Recent experience has proven the efficacy of DNA testing to exonerate the wrongfully convicted, and we do not doubt the importance of DNA collection for this worthwhile purpose.32 Those who claim wrongful conviction or even wrongful accusation, however, may volunteer their DNA for this purpose; equally important, an act that required the states and federal government to collect and analyze the DNA when requested by such persons would not offend the Fourth Amendment. To the contrary, such an act would well serve some of the objectives the Department of Justice endorses here.33 The DNA Act, as presently constituted, however, provides no choice to those from whom it requires that DNA samples be collected, and no option to others not covered by the Act who might be able to benefit greatly from its provisions. Accordingly, it is difficult to accept the government's representation of its concerns regarding the innocent. See also Miles, 228 F.Supp.2d at 1139 (“It is disingenuous for the government to state that it needs to exonerate people who do not want to be exonerated.”).
Whatever benign secondary purposes these searches may happen to serve, the primary purpose is to provide law enforcement officials, both at the state and federal level, with information about individuals that can be used to identify them as criminals and to prosecute them for their crimes.
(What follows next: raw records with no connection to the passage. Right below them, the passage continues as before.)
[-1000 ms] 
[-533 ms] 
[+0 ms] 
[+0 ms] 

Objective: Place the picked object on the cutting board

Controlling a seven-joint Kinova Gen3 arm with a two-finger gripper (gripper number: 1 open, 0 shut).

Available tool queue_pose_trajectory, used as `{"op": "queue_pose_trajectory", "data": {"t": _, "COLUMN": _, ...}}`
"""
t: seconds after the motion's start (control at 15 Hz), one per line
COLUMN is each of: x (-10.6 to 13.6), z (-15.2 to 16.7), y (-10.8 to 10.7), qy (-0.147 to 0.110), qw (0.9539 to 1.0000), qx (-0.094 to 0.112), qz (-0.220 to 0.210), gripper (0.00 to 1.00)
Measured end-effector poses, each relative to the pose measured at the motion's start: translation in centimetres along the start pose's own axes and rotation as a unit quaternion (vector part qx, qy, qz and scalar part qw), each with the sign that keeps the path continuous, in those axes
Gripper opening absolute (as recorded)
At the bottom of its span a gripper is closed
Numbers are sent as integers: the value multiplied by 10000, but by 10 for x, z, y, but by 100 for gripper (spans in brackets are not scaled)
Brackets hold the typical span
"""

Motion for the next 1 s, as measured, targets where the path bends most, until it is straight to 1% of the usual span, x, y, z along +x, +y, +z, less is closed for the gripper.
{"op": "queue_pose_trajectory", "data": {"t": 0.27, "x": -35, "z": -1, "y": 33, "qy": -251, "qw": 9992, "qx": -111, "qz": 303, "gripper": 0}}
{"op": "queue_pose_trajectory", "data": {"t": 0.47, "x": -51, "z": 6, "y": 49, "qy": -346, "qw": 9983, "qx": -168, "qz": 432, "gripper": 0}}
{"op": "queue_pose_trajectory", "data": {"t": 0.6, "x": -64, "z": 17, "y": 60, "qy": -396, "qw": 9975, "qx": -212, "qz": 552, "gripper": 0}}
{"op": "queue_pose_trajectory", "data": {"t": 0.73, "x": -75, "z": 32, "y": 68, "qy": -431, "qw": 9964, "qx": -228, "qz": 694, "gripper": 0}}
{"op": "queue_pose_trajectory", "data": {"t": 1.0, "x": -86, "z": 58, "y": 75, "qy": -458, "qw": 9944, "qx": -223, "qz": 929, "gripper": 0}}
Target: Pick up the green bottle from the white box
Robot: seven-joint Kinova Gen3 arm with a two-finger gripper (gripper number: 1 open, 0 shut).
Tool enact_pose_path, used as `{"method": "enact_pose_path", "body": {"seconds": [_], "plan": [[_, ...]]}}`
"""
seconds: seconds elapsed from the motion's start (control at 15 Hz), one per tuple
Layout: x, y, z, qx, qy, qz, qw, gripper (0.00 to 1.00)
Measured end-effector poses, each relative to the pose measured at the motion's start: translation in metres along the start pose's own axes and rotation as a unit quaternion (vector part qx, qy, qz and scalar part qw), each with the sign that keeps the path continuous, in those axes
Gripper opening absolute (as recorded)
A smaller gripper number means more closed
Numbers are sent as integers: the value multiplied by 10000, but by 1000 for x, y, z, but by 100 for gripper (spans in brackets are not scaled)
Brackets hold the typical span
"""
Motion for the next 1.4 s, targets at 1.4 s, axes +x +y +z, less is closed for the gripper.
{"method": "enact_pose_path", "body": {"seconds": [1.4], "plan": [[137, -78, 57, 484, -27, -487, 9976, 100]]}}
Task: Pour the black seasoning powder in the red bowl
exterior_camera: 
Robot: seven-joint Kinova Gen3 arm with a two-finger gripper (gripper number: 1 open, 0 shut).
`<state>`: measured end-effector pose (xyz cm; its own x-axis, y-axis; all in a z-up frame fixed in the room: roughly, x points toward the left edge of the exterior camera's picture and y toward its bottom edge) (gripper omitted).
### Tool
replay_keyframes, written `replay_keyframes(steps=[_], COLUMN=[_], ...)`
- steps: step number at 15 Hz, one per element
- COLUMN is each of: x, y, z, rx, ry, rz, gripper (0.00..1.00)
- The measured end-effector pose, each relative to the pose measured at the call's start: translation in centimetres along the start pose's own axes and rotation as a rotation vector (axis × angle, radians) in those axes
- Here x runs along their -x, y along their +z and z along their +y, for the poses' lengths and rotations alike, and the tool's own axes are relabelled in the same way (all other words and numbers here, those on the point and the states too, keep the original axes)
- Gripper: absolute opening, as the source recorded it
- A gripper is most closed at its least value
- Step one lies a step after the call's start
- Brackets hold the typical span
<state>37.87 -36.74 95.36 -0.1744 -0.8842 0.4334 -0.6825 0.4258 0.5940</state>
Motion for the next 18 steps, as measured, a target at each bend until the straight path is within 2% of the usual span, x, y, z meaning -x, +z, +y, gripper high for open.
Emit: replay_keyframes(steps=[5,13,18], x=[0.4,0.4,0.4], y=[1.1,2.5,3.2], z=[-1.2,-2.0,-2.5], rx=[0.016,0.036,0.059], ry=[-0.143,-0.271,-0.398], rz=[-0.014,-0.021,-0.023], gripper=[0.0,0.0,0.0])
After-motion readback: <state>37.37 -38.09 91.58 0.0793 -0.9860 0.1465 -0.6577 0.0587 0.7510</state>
Kincade, should he be subjected to such a search, in effect will have been compelled to provide evidence with respect to any and all crimes of which he may be accused, for the rest of his life. Kincade has completed his sentence, and the court has ordered a term of supervised release for three years. The forced extraction of his blood with the subsequent categorization of his DNA would affect him for the rest of his life. Thus, he is entitled to the protection afforded by the Fourth Amendment.
We hold that forced blood extractions pursuant to the DNA Analysis Backlog Elimination Act of 2000 violate the Fourth Amendment because they constitute suspicionless searches with the objective of furthering law enforcement purposes. Compulsory searches of the bodies of parolees such as Kincade require, at a minimum, reasonable suspicion. Accordingly, we reverse the judgment of the district court, with instructions to vacate the order revoking Kincade's supervised release.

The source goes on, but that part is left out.